Les 134 personnes placées en détention provisoire présentent des profils divers : 40 % sont des membres de la famille (père, beau-père, oncle), 30 % des voisins ou connaissances, et 20 % des éducateurs ou entraîneurs sportifs. Les 10 % restants relèvent d'autres catégories. L'âge moyen des suspects est de 52 ans, et 90 % sont des hommes. Parmi les victimes, 60 % étaient âgées de moins de 12 ans au moment des faits.

"Ces chiffres montrent que les violences sexuelles sur mineurs sont souvent perpétrées dans un cercle proche, ce qui rend la parole des victimes d'autant plus difficile", a commenté Marie-Pierre Porchy, porte-parole de l'association "Paroles d'enfants". Elle a salué l'initiative mais appelé à "ne pas s'arrêter là" : "Il faut aussi améliorer la formation des policiers et des juges pour éviter que ces plaintes ne soient classées sans suite" .
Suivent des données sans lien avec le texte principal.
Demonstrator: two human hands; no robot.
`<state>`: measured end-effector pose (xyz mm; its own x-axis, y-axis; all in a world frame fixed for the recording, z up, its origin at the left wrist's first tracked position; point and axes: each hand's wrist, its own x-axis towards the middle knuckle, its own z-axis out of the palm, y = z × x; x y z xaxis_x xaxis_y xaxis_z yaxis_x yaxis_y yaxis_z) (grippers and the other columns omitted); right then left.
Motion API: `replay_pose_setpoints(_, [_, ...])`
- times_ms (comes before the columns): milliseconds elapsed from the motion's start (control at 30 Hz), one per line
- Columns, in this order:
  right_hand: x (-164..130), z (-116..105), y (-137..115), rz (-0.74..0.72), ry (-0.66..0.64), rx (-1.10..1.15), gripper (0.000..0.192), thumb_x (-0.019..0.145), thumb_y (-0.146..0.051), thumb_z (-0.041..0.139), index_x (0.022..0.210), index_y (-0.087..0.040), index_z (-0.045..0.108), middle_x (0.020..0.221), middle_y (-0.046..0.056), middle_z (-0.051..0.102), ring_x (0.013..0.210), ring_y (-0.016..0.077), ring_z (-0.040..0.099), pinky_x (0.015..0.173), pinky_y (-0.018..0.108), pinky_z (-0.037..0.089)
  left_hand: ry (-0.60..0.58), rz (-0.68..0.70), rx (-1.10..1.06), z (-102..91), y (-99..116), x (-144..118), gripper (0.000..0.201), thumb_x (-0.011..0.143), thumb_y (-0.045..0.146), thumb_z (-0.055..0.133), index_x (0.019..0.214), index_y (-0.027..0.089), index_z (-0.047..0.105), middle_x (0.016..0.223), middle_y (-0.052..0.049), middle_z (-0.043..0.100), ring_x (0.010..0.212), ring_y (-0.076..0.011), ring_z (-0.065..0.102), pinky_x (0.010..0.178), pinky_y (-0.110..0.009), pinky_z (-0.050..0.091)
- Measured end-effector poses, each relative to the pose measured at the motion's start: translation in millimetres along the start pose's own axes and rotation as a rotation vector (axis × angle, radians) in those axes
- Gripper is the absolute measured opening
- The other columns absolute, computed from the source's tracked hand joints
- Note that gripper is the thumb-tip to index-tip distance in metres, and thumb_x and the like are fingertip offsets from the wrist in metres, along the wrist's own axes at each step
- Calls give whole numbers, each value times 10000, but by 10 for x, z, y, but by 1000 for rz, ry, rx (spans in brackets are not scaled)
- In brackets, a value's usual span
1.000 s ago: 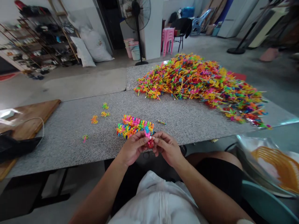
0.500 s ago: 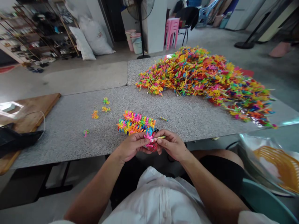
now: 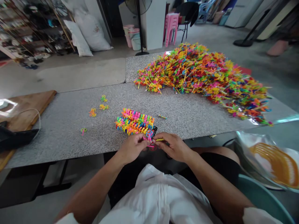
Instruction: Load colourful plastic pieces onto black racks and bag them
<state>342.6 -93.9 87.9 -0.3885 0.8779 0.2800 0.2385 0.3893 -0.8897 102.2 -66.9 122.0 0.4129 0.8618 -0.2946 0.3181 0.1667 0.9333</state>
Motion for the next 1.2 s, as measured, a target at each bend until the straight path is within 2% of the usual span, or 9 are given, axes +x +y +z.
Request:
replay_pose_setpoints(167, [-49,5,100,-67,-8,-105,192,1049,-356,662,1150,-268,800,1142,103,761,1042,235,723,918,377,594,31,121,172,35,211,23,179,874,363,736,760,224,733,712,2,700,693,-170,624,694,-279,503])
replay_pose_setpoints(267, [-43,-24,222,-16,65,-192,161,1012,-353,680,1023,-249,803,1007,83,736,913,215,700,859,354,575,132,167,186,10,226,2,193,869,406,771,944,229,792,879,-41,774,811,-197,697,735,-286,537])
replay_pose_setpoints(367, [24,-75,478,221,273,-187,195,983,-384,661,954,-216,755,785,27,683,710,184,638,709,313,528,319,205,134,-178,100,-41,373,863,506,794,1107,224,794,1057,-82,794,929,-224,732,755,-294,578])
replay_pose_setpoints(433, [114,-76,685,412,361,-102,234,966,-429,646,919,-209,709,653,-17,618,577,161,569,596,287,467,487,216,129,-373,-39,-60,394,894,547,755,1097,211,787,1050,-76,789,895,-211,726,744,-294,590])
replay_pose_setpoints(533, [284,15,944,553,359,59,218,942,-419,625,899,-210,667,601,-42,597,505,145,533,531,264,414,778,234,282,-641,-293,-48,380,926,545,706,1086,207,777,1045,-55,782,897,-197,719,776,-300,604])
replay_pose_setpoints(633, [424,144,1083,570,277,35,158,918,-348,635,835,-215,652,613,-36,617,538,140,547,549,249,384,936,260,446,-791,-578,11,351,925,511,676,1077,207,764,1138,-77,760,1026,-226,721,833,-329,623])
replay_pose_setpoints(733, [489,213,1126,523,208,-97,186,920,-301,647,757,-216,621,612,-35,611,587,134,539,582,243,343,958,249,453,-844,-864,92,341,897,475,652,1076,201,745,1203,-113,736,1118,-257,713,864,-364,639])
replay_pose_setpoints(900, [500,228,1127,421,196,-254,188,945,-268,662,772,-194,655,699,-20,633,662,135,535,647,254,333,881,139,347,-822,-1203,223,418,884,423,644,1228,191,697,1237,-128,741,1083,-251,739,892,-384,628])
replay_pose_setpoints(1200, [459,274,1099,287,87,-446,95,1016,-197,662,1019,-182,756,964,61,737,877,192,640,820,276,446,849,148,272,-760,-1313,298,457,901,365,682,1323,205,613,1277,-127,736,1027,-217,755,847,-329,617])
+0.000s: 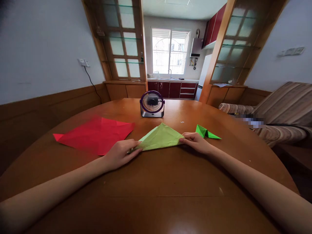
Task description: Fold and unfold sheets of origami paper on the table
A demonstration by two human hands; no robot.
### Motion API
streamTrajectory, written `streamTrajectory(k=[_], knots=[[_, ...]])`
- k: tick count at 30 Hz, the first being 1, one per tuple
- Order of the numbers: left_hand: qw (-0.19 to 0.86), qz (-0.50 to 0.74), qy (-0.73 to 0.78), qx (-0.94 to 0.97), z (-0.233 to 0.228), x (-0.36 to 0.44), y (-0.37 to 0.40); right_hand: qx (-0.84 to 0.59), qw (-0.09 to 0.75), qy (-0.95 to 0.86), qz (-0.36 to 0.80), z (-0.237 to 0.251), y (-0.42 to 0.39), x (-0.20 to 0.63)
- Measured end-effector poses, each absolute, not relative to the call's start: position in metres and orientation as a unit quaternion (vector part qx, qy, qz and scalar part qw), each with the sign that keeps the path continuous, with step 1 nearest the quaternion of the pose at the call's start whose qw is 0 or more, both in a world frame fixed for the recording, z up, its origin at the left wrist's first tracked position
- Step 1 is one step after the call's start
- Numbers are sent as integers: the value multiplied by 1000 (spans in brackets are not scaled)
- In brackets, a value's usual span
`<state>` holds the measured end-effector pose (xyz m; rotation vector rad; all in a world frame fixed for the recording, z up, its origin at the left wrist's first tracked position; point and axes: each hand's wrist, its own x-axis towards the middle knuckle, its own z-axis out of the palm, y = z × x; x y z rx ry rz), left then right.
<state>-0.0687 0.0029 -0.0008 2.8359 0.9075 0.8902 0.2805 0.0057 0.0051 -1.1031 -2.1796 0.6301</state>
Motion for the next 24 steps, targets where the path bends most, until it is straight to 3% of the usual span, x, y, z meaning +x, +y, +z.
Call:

Un dispositif critiqué mais jugé nécessaire

Si l'opération a été saluée par de nombreuses associations, elle a aussi suscité des critiques. Certains avocats ont dénoncé des placements en détention provisoire qu'ils jugent abusifs, fondés sur des faits anciens et des témoignages fragiles. "On ne peut pas réveiller des dossiers vieux de 10 ou 15 ans sans précaution", a estimé Me François Leclerc, du barreau de Paris. "La détention provisoire doit rester l'exception, pas la règle" .

Gérald Darmanin a répondu que "chaque placement a été validé par un juge des libertés et de la détention, après un examen contradictoire". Il a également annoncé la création d'une cellule de suivi pour les victimes concernées par ces réouvertures, afin de leur offrir un accompagnement psychologique et juridique. "Nous ne voulons pas que ces procédures soient une seconde épreuve pour elles", a-t-il assuré.

Le coût total de l'opération est estimé à 12 millions d'euros, financés par un fonds spécial alloué par le ministère de la Justice. Le ministre a précisé que ce travail se poursuivrait avec l'analyse de 30 000 autres plaintes classées sans suite entre 2020 et 2024, dans le cadre d'un plan plus large de lutte contre les violences sexuelles sur mineurs.